* Aim of the exercise: Nothing besides a number belongs in the answer, which is how many lines of the listing contain the string "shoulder".

* Material provided:
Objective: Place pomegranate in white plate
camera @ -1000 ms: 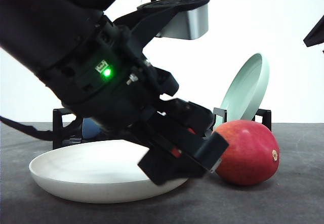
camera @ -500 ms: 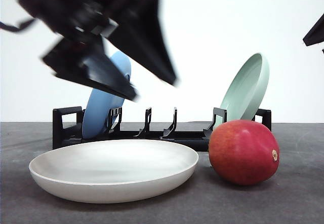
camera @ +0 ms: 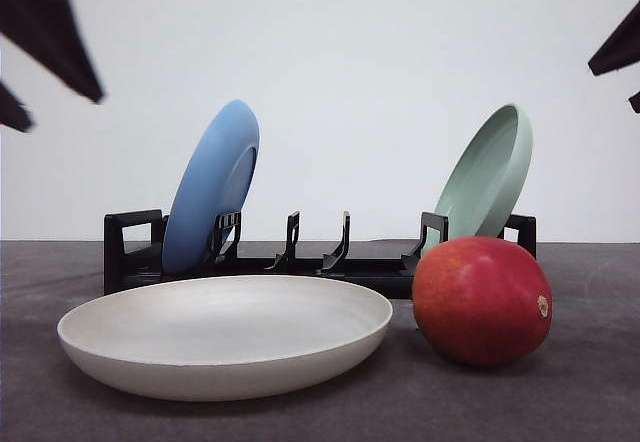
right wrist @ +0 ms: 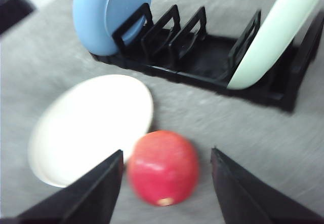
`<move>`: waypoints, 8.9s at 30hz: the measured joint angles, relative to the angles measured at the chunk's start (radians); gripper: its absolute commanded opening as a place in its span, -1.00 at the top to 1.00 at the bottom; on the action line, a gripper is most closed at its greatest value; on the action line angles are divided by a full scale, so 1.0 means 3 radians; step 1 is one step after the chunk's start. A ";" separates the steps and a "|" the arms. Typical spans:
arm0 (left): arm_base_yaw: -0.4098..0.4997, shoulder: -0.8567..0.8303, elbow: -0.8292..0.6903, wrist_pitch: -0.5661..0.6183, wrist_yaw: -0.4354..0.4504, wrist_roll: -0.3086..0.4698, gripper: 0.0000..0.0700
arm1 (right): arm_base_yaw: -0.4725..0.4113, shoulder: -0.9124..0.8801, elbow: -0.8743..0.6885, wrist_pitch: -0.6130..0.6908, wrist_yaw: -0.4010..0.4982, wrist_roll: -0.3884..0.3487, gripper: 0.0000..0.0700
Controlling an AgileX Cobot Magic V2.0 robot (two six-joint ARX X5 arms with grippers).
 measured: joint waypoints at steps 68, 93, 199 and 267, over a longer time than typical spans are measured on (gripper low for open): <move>0.0156 -0.0188 0.0000 -0.0092 0.0003 0.0002 -0.11 | 0.1725 0.3625 0.2337 -0.0948 0.1126 -0.0706 -0.32; 0.0156 -0.0188 0.0000 -0.0090 0.0003 -0.0031 -0.11 | 0.2119 0.4366 0.2594 -0.0319 0.1120 -0.0806 -0.35; 0.1678 -0.2454 -0.2085 0.1039 -0.0025 0.0921 1.00 | 0.0218 0.1243 0.0131 0.1104 0.0296 -0.0195 0.90; 0.1614 -0.2658 -0.2274 0.1321 -0.0025 0.0916 1.00 | -0.0714 -0.1653 -0.1531 0.0927 0.1644 -0.0775 0.90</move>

* Completed task: 2